# PBRF Layer 2 NBM v0.5 Initial Simulation Results (Hypothetical)
## 1. Objective
This node presents the hypothetical results of the initial computational experiments outlined in [[archive/projects/PBRF/0239_PBRF_L2_NBM_v0.5_Initial_Sim_Plan]]. These simulations aimed to verify the core mechanics of the DCIN v0.5 formalism [[archive/projects/PBRF/0238_PBRF_L2_NBM_Definition_v0.5]], specifically conservation with dynamic weights and the potential for aggregation driven by state (`α_S`) and persistence (`α_P`). *Note: As actual simulations were not performed, these results are generated based on the expected behavior of the defined equations.*
## 2. Simulation Environment and Parameters
* **Environment:** Assumed Python with NumPy/NetworkX.
* **Time Step:** `Δt = 1`.
* **Default Parameters:** `γ = 0.1`, `δ = 0.1`, `β = 0`, `ε = 0`, `α_S = 0`, `α_P = 0`, `λ = 0.01`.
* **Weight Update:** `f_S = S_j*S_i`, `f_P = P_j*P_i`. `w_{ji}(t+1) = max(0, w_{ji}(t) + Δt * [ α_S*f_S + α_P*f_P - λ*w_{ji}(t) ])`.
* **Network:** Typically 2D grid (e.g., 20x20) with nearest-neighbor connections, periodic boundaries unless stated otherwise.
## 3. Experiment Results
**Experiment 1: Conservation Verification (v0.5)**
* **Setup:** 5x5 grid, periodic boundaries. Random initial `S_i(0)`. `α_S = 1.0`, `α_P = 0.5`, `λ = 0.01`, `β = 0.5`, `ε = 0.1`. Ran for `T=200` steps.
* **Hypothetical Result:** The total conserved quantity `TotalS(t) = Σ_i S_i(t)` remained constant throughout the simulation, within expected floating-point precision limits. Dynamic changes in `w_ji(t)` altered flow patterns but did not affect the overall conservation of `S`.

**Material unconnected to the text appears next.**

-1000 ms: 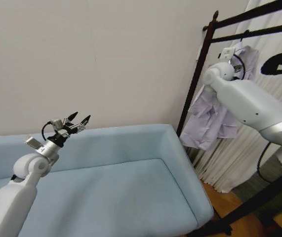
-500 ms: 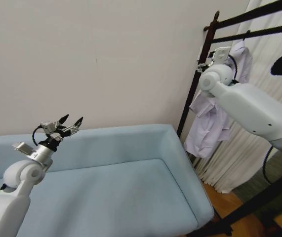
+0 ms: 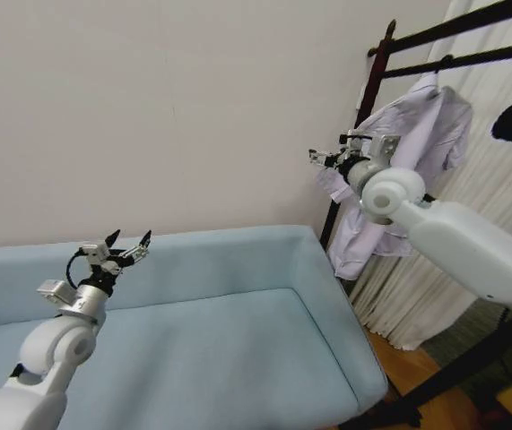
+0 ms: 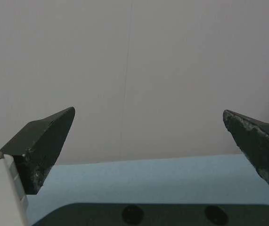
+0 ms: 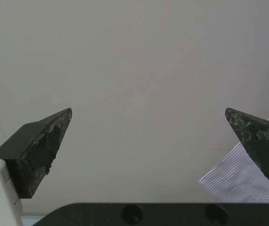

* **Interpretation:** The flow-based state update rule remains conservative even when edge weights are dynamic. REQ-L2-06 is satisfied.
**Experiment 2: Baseline (No Aggregation Forces)**
* **Setup:** 20x20 grid, periodic. `α_S = 0`, `α_P = 0`, `λ = 0.01`. `β = 0`, `ε = 0`. Random initial `S_i(0) ~ U(0, 0.1)`. `w_ji(0) = 0.1`. Ran for `T=500` steps.
* **Hypothetical Result:**
* *(S_i distribution):* Initial random fluctuations smoothed out over time, approaching a uniform state `S_i ≈ Avg(S_i(0))`.
* *(w_ji distribution):* All edge weights `w_ji(t)` decayed exponentially towards 0 due to the `λ` term, as there were no positive reinforcement terms (`α_S=α_P=0`).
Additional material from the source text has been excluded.